H. Buxbaum: RICO’s Extraterritorial Application: RJR Nabisco, Inc. v. European Community
In 2000, the European Community filed a lawsuit against RJR Nabisco (RJR) in U.S. federal court, alleging violations of the Racketeer Influenced and Corrupt Organizations Act (RICO). After more than fifteen years and a number of intermediate judicial decisions, the litigation came to its likely close in 2016 with the U.S. Supreme Court’s ruling in RJR Nabisco, Inc. v. European Community. The Court held that RICO’s private cause of action does not extend to claims based on injuries suffered outside the United States, denying the European Community any recovery. The case was the third in recent years in which the Supreme Court applied the “presumption against extraterritoriality,” a tool of statutory interpretation, to determine the geographic reach of a U.S. federal law. Together, these opinions have effected a shift in the Court’s jurisprudence toward more expansive application of the presumption – a shift whose effect is to constrain quite significantly the application of U.S. regulatory law in cross-border cases. The Court’s opinion in RJR proceeds in two parts. The first addresses the geographic scope of RICO’s substantive provisions, analyzing whether the statute’s prohibition of certain forms of conduct applies to acts occurring outside the United States. The second addresses the private cause of action created by the statute, asking whether it permits a plaintiff to recover compensation for injury suffered outside the United States. After beginning with a brief overview of the lawsuit, this essay discusses each of these parts in turn.

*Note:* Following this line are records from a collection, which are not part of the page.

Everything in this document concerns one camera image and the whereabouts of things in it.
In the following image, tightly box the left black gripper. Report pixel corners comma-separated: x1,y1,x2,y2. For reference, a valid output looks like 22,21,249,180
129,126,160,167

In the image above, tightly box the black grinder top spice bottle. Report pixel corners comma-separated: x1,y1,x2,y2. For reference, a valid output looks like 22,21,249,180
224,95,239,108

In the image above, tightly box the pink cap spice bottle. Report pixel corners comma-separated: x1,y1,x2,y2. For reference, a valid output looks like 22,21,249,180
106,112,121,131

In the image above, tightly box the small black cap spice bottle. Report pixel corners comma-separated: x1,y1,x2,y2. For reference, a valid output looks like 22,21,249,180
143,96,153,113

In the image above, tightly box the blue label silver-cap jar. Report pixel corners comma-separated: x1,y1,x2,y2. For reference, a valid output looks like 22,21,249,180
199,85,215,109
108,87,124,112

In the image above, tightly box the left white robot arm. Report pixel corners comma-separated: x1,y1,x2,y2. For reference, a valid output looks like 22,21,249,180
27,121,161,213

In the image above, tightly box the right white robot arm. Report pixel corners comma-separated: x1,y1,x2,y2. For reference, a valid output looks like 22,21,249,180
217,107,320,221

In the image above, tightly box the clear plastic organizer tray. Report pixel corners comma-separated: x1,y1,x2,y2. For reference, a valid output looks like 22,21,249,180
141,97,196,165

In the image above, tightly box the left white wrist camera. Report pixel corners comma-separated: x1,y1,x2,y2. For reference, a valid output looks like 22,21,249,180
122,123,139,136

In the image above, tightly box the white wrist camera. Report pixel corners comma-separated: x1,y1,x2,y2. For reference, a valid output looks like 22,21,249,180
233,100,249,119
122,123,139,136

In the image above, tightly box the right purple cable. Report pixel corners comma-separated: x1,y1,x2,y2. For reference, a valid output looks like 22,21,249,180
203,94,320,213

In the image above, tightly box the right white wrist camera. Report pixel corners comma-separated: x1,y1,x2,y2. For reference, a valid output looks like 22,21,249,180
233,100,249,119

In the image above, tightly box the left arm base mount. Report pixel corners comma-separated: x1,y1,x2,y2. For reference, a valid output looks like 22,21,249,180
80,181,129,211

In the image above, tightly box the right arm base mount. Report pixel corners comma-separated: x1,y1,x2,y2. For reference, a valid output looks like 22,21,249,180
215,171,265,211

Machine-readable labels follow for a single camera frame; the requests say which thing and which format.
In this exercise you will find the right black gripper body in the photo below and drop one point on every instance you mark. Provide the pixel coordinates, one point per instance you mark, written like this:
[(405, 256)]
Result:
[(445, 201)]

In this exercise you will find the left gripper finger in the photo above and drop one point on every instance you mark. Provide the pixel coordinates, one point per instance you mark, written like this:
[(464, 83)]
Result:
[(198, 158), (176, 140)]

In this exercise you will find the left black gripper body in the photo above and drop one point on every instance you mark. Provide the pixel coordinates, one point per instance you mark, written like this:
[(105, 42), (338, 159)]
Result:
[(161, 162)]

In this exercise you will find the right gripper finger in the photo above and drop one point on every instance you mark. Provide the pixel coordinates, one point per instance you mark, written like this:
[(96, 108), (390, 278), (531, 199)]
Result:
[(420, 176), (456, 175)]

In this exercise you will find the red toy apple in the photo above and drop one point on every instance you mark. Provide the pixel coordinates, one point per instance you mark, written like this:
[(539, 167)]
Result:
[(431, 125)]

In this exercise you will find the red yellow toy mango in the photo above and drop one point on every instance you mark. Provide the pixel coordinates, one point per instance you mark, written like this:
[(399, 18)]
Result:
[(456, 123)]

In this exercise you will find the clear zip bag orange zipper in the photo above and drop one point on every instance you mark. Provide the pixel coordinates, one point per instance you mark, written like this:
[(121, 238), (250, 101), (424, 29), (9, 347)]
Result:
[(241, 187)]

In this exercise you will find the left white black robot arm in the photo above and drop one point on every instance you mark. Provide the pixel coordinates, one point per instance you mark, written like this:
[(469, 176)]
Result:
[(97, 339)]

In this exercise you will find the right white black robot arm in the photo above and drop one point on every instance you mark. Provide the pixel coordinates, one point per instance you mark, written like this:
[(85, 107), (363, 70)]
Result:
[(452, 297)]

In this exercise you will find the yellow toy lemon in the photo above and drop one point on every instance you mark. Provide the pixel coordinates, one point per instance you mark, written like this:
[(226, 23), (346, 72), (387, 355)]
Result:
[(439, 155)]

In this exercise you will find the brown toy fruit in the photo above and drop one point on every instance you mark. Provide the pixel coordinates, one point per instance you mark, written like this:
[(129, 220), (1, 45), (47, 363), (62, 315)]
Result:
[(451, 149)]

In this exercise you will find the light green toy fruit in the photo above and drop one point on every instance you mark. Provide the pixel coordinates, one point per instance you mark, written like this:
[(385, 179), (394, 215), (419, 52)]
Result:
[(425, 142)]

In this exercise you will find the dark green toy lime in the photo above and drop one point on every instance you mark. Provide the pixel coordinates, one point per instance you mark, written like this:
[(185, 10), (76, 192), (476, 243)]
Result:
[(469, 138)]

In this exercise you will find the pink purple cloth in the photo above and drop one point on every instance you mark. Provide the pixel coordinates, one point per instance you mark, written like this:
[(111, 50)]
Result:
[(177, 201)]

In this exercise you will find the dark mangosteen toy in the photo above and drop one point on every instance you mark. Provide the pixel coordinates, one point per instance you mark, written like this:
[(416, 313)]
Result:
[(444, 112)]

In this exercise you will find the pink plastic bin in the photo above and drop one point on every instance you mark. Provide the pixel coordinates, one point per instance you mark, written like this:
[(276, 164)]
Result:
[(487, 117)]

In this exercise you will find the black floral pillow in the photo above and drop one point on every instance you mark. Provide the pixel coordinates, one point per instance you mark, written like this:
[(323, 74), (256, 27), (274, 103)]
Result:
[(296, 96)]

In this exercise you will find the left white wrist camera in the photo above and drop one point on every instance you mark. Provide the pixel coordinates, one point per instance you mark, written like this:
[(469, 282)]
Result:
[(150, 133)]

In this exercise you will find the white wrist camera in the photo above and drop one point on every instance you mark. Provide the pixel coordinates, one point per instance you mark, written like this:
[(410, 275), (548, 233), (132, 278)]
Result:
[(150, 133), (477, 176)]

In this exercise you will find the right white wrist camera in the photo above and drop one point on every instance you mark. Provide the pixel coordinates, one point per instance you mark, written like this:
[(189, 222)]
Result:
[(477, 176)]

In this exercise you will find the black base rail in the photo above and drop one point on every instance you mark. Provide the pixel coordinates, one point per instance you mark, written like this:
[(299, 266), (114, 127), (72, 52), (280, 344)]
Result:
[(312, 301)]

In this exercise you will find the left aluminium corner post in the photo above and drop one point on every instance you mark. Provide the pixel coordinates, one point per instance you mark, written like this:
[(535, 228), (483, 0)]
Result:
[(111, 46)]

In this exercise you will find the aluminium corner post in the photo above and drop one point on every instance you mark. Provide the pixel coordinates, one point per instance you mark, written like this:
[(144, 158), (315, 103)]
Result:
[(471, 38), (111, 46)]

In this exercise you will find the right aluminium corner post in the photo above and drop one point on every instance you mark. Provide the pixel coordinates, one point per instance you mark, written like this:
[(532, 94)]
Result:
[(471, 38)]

T. Lutzi: Special Jurisdiction in Matters Relating to Individual Contracts of Employment and Tort for Cases of Unlawful Enticement of Customers
A claim brought against two former employees, who had allegedly misappropriated customer data of the claimant, and against a competitor, who had allegedly used said data to entice some of the claimant’s customers, provided the Austrian Oberster Gerichtshof with an opportunity to interpret the rules on special jurisdiction for matters relating to individual contracts of employment in Art. 18–21 of the Brussels I Regulation (Art. 20–23 of the recast) and for matters relating to tort in Art. 5 No. 3 of the Brussels I Regulation (Art. 7 (2) of the recast). Regarding the former, the court defined the scope of Art. 18–21 by applying the formula developed by the European Court of Justice in Brogsitter concerning the distinction between Art. 5 No. 1 and 3 (Art. 7 (1) and (2) of the recast); regarding the latter, the court allowed the claim to be brought at the claimant’s seat as this was the place where their capacity to do business was impaired. Both decisions should be welcomed.